Python TensorFlow/Keras: How to Resolve "ImportError: cannot import name 'to_categorical' from 'keras.utils'"
When working with deep learning models in modern versions of TensorFlow (2.x and newer), you may encounter the ImportError: cannot import name 'to_categorical' from 'keras.utils'. This error occurs because Keras, which was once a separate library, is now fully integrated into TensorFlow. As a result, the import paths for all its modules have changed.
The error is a clear sign that you are using an outdated import statement from a legacy, standalone Keras project in a modern TensorFlow environment. This guide will explain the change and show you the simple, one-line fix to resolve this error.
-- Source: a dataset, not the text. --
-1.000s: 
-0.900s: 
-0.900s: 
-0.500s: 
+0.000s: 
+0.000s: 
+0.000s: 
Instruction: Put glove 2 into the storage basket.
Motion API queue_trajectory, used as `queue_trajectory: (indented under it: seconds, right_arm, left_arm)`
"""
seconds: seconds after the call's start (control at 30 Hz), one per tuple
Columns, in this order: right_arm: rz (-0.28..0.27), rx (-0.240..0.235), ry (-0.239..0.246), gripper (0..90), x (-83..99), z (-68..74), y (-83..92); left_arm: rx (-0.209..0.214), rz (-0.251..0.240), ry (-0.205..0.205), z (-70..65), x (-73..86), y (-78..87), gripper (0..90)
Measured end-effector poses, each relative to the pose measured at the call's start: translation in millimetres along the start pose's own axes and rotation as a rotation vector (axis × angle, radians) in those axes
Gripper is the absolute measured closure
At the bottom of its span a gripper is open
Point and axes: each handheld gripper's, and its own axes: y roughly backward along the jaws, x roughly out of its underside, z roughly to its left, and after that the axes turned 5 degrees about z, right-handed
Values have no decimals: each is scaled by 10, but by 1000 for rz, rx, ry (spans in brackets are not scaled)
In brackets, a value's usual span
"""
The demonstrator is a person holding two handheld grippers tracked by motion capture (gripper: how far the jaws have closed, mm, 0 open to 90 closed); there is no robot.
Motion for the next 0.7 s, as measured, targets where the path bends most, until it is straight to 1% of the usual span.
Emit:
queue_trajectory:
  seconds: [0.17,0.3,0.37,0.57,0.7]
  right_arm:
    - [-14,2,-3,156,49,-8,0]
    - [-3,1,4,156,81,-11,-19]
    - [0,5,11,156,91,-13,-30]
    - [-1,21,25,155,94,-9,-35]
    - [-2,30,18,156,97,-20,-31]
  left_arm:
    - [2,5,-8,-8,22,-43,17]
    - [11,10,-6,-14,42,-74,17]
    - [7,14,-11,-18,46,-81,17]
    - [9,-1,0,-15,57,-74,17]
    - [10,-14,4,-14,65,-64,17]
Understanding the Error: The Keras and TensorFlow Merger
In the era of TensorFlow 1.x, Keras was a popular high-level API that could be installed and used as a standalone library. Its modules were imported directly from the keras package (e.g., from keras.layers import Dense).
With the release of TensorFlow 2.0, Keras was adopted as the official high-level API and is now bundled directly within TensorFlow. All of its functionality is accessible through the tensorflow.keras namespace. The standalone keras package is no longer the standard for TensorFlow development, and using its old import paths will lead to errors.
Reproducing the ImportError
The error is triggered when you use the old, standalone keras import path in a modern TensorFlow environment.
Example of code causing the error:
import numpy as np
# This legacy import path is the cause of the error.
from keras.utils import to_categorical
try:
# Example labels for a 3-class classification problem
labels = np.array([0, 1, 2, 1, 0])
# Attempting to use the function
categorical_labels = to_categorical(labels, num_classes=3)
print(categorical_labels)
except ImportError as e:
print(f"Error: {e}")
except NameError:
# This will be triggered if the import fails
print("Import failed, could not call to_categorical.")
Output (if standalone keras is not properly configured or missing):
Import failed, could not call to_categorical.
Or if you try to run it, the traceback points to the import line:
ImportError: cannot import name 'to_categorical' from 'keras.utils'
The Solution: Update the Import Path
The fix is to change the import statement to use the official tensorflow.keras namespace. This ensures you are using the Keras API that is integrated with your TensorFlow installation.
Solution:
import numpy as np
# ✅ Correct: Import from the tensorflow.keras namespace
from tensorflow.keras.utils import to_categorical
# Example labels for a 3-class classification problem
labels = np.array([0, 1, 2, 1, 0])
# This now works correctly
categorical_labels = to_categorical(labels, num_classes=3)
print("One-hot encoded labels:")
print(categorical_labels)
Output:
One-hot encoded labels:
[[1. 0. 0.]
[0. 1. 0.]
[0. 0. 1.]
[0. 1. 0.]
[1. 0. 0.]]
A Universal Fix for Keras Imports
This solution applies to all Keras modules, not just to_categorical. If you are migrating an older project, you will need to update all your Keras imports.
from keras.models import Sequential➔from tensorflow.keras.models import Sequentialfrom keras.layers import Dense, Conv2D➔from tensorflow.keras.layers import Dense, Conv2Dfrom keras.optimizers import Adam➔from tensorflow.keras.optimizers import Adam
Conclusion
The ImportError: cannot import name 'to_categorical' from 'keras.utils' is a clear indication of an outdated import path. The solution is simple and universally applicable for any modern TensorFlow project.
| Old Import Path (Legacy) | Correct Import Path (TensorFlow 2+) |
|---|---|
from keras.utils import to_categorical | from tensorflow.keras.utils import to_categorical |
from keras.models import Model | from tensorflow.keras.models import Model |
from keras.layers import Input | from tensorflow.keras.layers import Input |
To resolve the error, replace all keras. import prefixes with tensorflow.keras.. This aligns your code with the modern structure of the TensorFlow library and ensures access to all of its integrated features.